* **Available data**
········

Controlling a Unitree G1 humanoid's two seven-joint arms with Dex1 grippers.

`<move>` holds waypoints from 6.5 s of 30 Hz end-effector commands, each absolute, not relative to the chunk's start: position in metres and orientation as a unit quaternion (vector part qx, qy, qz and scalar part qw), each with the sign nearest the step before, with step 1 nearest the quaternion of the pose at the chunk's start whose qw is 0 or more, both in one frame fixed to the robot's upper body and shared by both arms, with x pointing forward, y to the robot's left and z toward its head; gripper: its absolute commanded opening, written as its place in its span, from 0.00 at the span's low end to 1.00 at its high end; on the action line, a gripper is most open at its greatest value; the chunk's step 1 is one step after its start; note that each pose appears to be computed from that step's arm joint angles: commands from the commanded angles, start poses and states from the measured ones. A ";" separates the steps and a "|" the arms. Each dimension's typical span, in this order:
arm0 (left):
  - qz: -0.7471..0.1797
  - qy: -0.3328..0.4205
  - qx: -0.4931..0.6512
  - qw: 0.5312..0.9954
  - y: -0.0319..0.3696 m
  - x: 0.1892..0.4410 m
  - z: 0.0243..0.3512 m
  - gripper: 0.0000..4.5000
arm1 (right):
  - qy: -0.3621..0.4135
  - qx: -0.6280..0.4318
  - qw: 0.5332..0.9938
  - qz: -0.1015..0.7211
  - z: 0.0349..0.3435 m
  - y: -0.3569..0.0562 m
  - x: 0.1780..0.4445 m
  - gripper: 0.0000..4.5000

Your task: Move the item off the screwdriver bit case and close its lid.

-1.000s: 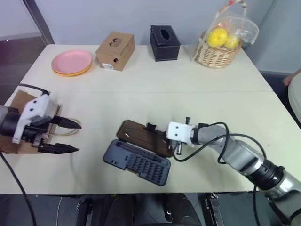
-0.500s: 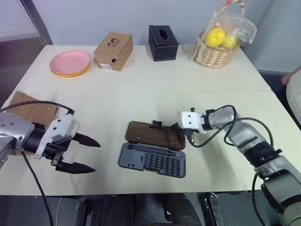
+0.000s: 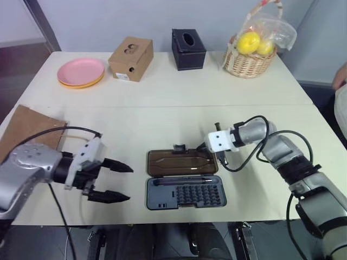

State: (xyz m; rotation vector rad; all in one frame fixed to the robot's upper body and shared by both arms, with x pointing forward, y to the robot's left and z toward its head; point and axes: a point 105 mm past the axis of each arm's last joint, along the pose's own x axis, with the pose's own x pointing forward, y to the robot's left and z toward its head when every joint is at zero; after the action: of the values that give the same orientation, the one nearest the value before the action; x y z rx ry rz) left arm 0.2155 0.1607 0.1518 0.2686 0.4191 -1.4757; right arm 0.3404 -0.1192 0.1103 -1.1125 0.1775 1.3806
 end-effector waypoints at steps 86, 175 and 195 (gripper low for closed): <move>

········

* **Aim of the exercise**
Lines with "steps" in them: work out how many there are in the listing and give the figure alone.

* **Output of the task**
2